[Records from a data collection]
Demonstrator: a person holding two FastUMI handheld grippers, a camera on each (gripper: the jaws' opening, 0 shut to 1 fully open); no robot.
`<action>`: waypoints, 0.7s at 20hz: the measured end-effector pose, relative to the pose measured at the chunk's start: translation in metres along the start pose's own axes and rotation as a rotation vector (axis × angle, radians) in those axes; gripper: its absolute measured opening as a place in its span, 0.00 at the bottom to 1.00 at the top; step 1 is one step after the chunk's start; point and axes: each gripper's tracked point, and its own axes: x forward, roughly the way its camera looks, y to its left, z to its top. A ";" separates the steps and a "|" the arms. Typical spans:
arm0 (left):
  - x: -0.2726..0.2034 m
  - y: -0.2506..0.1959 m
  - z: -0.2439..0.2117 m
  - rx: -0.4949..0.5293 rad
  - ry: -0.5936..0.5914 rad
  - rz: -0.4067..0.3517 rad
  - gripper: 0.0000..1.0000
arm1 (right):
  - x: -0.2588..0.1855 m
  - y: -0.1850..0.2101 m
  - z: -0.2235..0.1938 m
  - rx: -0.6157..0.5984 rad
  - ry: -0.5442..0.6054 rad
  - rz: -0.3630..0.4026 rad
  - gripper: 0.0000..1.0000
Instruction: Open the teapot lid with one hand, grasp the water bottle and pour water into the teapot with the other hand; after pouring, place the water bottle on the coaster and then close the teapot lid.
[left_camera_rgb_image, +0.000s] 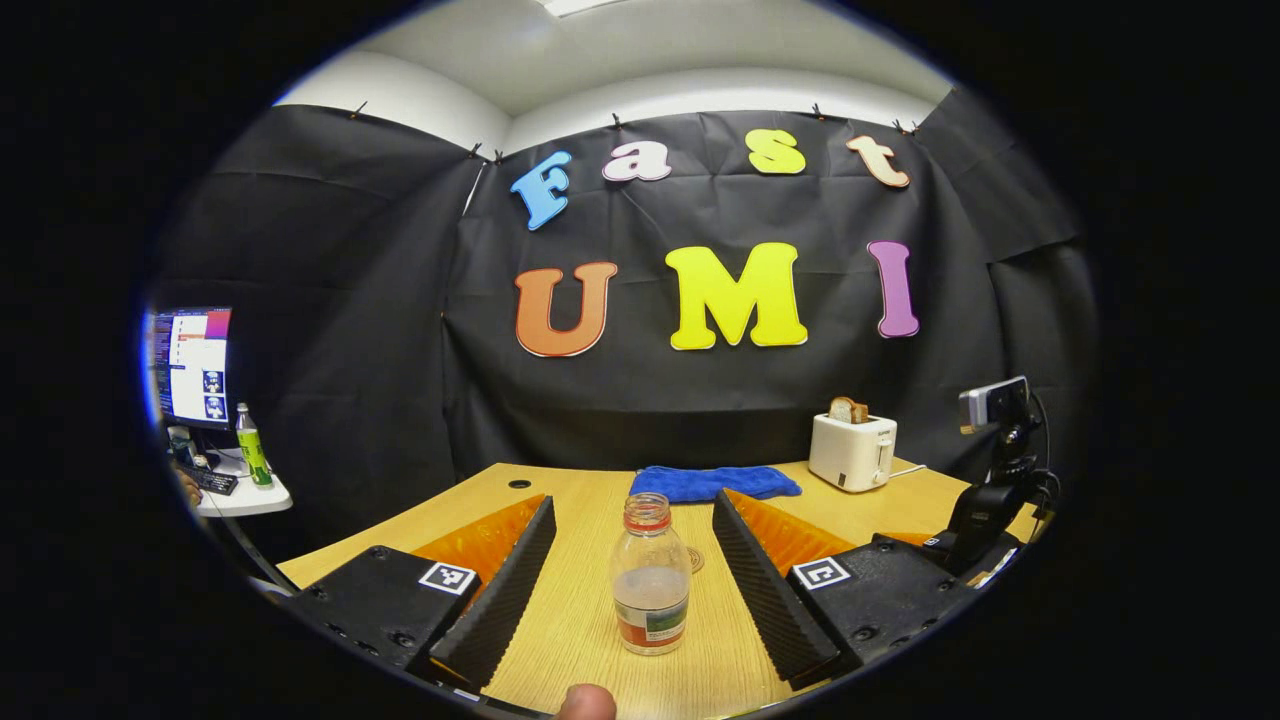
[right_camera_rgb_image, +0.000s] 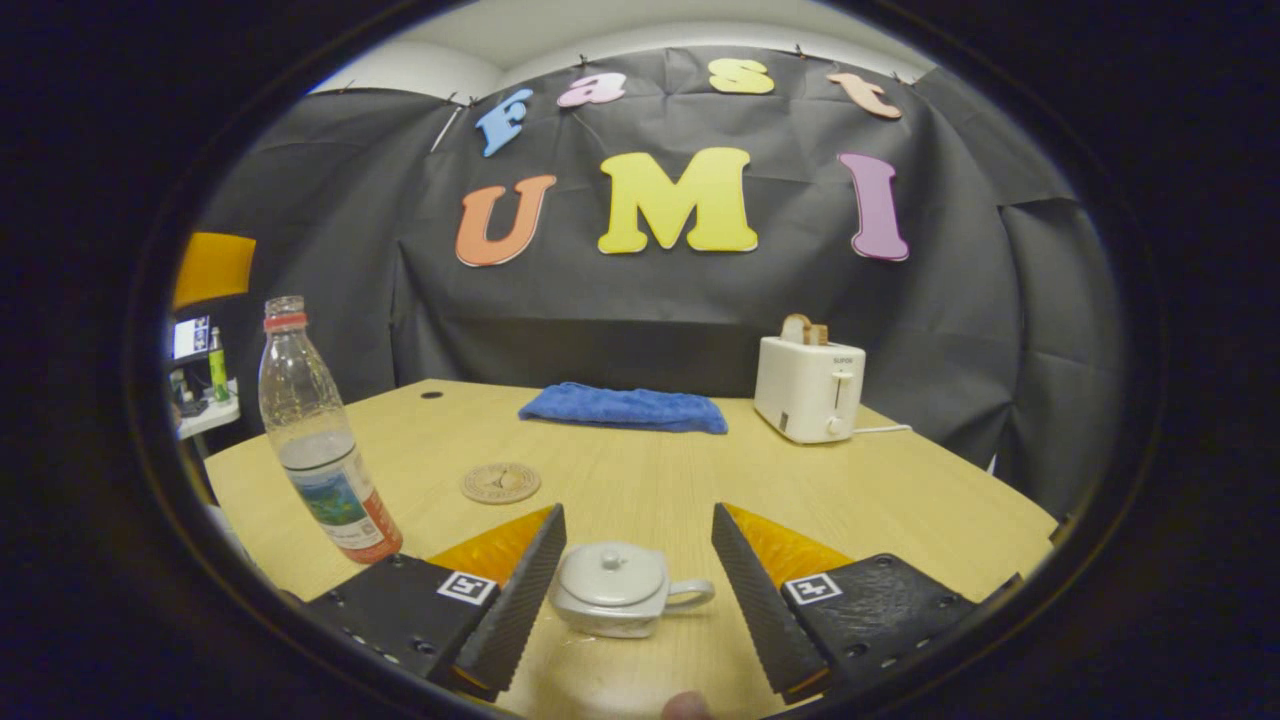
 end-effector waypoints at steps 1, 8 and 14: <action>0.000 0.001 0.000 -0.001 0.001 0.001 0.99 | 0.002 0.001 -0.002 -0.003 0.007 0.003 0.85; 0.001 0.005 -0.001 -0.001 0.009 0.009 0.99 | 0.011 0.010 -0.006 -0.045 0.020 0.009 0.42; 0.001 0.008 -0.002 -0.003 0.015 0.016 0.99 | 0.014 0.012 -0.009 -0.065 0.032 0.017 0.02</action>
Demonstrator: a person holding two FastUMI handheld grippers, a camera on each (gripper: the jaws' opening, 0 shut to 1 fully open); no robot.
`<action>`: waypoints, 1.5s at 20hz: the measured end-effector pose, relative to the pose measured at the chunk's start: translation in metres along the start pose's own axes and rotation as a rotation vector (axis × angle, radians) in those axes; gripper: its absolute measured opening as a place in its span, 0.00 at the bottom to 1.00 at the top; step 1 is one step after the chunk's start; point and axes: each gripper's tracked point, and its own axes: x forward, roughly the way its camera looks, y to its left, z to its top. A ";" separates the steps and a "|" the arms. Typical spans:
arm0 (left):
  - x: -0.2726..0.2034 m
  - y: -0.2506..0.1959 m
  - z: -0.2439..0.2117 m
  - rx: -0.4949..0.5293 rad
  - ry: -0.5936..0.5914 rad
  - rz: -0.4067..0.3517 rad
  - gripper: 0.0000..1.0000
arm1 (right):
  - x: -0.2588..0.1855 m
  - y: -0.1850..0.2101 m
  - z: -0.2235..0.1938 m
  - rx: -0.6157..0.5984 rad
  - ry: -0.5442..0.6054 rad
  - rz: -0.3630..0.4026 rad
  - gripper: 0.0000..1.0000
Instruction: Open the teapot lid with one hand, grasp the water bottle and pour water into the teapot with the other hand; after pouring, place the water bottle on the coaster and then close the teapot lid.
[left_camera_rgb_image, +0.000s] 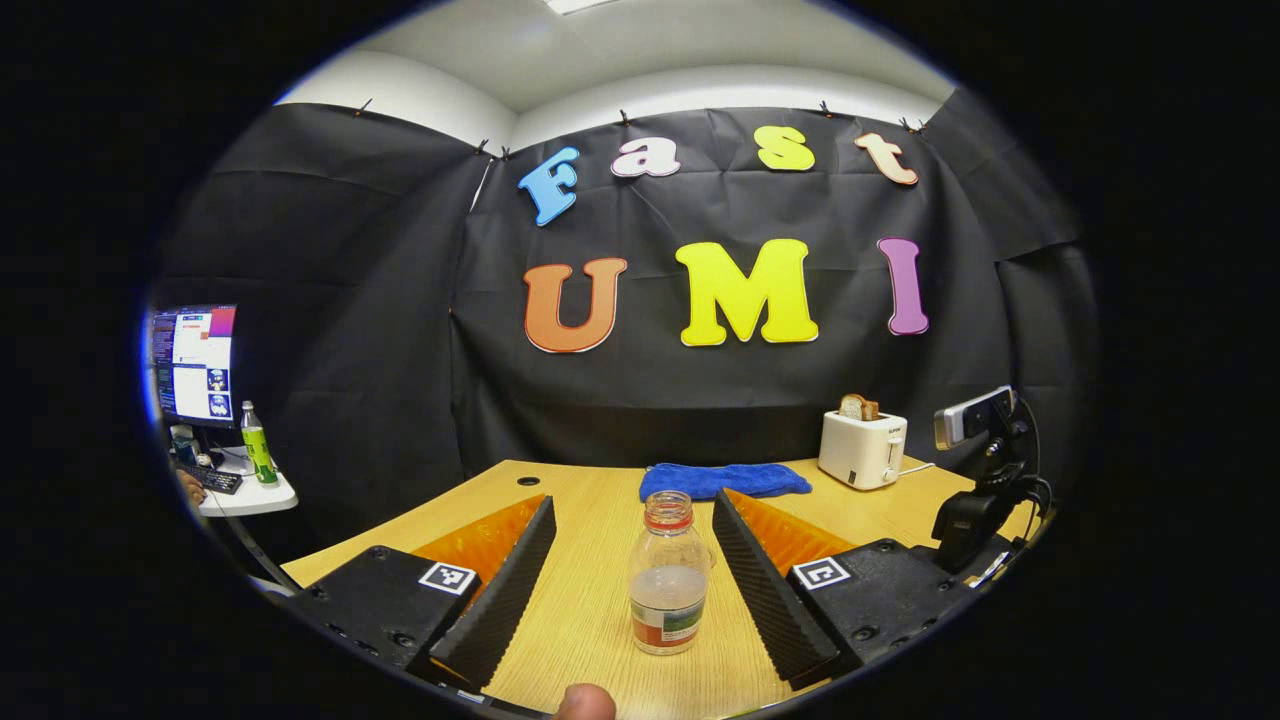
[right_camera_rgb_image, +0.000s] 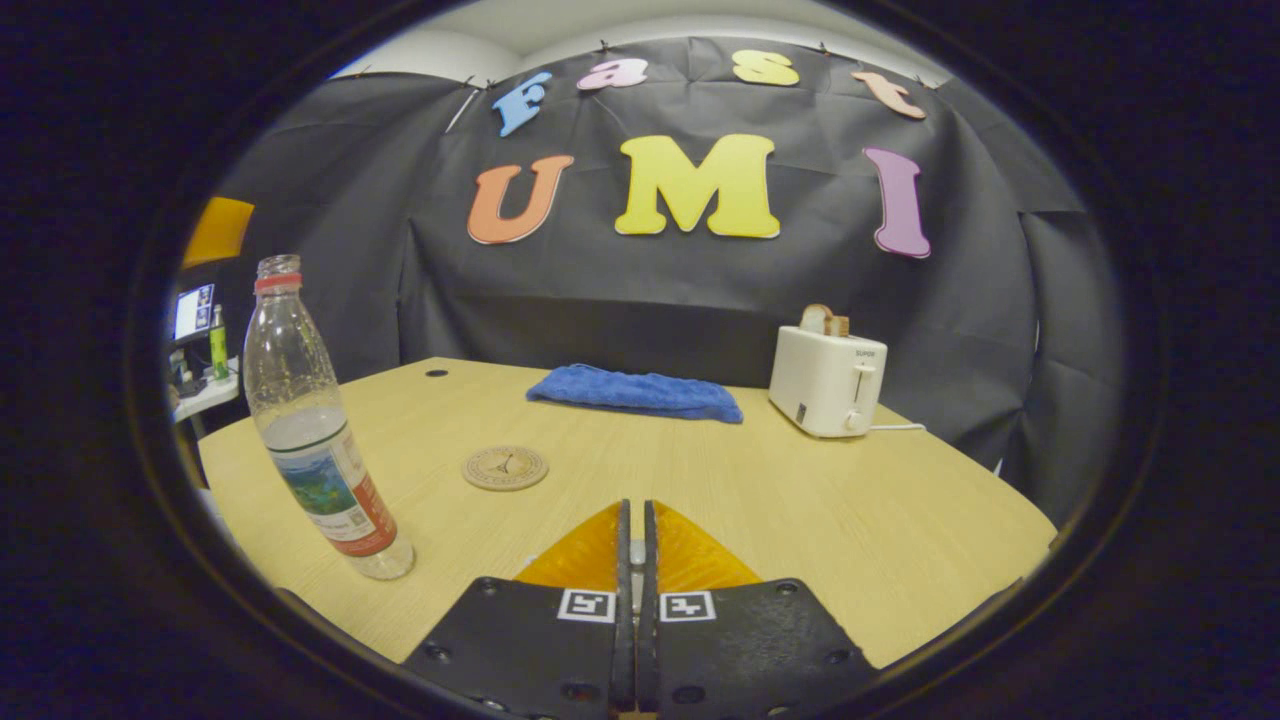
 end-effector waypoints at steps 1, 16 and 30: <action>0.000 0.000 0.001 0.000 0.000 0.000 0.99 | 0.000 0.000 0.000 -0.009 0.000 0.002 0.02; -0.017 -0.012 -0.070 -0.016 0.134 -0.108 0.99 | -0.014 -0.005 0.037 0.062 -0.064 0.098 0.02; 0.027 -0.028 -0.141 -0.063 0.269 -0.131 0.99 | -0.034 -0.043 0.048 0.048 -0.100 0.044 0.00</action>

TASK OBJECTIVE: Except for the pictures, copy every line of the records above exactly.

SOLUTION FOR THIS EXERCISE:
Demonstrator: a person holding two FastUMI handheld grippers, a camera on each (gripper: the jaws' opening, 0 shut to 1 fully open); no robot.
`<action>`: waypoints, 0.7s at 20hz: the measured end-effector pose, relative to the pose measured at the chunk's start: translation in metres along the start pose's own axes and rotation as a rotation vector (axis × angle, radians) in those axes; gripper: its absolute measured opening as a place in its span, 0.00 at the bottom to 1.00 at the top; step 1 is one step after the chunk's start; point and axes: each gripper's tracked point, and its own axes: x forward, roughly the way its camera looks, y to its left, z to its top. A ";" separates the steps and a "|" the arms. Typical spans:
arm0 (left):
  - x: -0.2726..0.2034 m
  - y: -0.2506..0.1959 m
  - z: -0.2439..0.2117 m
  - rx: -0.4949..0.5293 rad
  - ry: -0.5936..0.5914 rad
  - rz: -0.4067..0.3517 rad
  - gripper: 0.0000..1.0000
arm1 (right):
  - x: -0.2588..0.1855 m
  - y: -0.1850..0.2101 m
  - z: -0.2235..0.1938 m
  - rx: -0.6157..0.5984 rad
  - ry: -0.5442..0.6054 rad
  - rz: -0.3630..0.4026 rad
  - gripper: 0.0000..1.0000
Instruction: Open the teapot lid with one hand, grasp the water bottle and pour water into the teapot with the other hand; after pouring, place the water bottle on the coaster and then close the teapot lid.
[left_camera_rgb_image, +0.000s] 
[right_camera_rgb_image, +0.000s] 
 end-effector waypoints at steps 1, 8 and 14: <action>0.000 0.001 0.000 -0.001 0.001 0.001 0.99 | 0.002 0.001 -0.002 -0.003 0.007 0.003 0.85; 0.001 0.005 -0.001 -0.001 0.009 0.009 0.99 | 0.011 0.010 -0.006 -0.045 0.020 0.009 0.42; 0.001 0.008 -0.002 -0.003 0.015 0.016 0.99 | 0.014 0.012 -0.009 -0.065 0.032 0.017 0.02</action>
Demonstrator: a person holding two FastUMI handheld grippers, a camera on each (gripper: the jaws' opening, 0 shut to 1 fully open); no robot.
`<action>`: waypoints, 1.5s at 20hz: the measured end-effector pose, relative to the pose measured at the chunk's start: translation in metres along the start pose's own axes and rotation as a rotation vector (axis × angle, radians) in those axes; gripper: its absolute measured opening as a place in its span, 0.00 at the bottom to 1.00 at the top; step 1 is one step after the chunk's start; point and axes: each gripper's tracked point, and its own axes: x forward, roughly the way its camera looks, y to its left, z to its top. A ";" separates the steps and a "|" the arms. Typical spans:
arm0 (left):
  - x: -0.2726..0.2034 m
  - y: -0.2506..0.1959 m
  - z: -0.2439..0.2117 m
  - rx: -0.4949..0.5293 rad
  - ry: -0.5936..0.5914 rad
  - rz: -0.4067..0.3517 rad
  - gripper: 0.0000..1.0000
arm1 (right):
  - x: -0.2588..0.1855 m
  - y: -0.1850..0.2101 m
  - z: -0.2235..0.1938 m
  - rx: -0.6157..0.5984 rad
  - ry: -0.5442..0.6054 rad
  - rz: -0.3630..0.4026 rad
  - gripper: 0.0000..1.0000
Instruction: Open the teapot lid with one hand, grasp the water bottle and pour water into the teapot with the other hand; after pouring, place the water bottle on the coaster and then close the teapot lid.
[left_camera_rgb_image, +0.000s] 
[right_camera_rgb_image, +0.000s] 
 end-effector waypoints at steps 1, 16 and 30: <action>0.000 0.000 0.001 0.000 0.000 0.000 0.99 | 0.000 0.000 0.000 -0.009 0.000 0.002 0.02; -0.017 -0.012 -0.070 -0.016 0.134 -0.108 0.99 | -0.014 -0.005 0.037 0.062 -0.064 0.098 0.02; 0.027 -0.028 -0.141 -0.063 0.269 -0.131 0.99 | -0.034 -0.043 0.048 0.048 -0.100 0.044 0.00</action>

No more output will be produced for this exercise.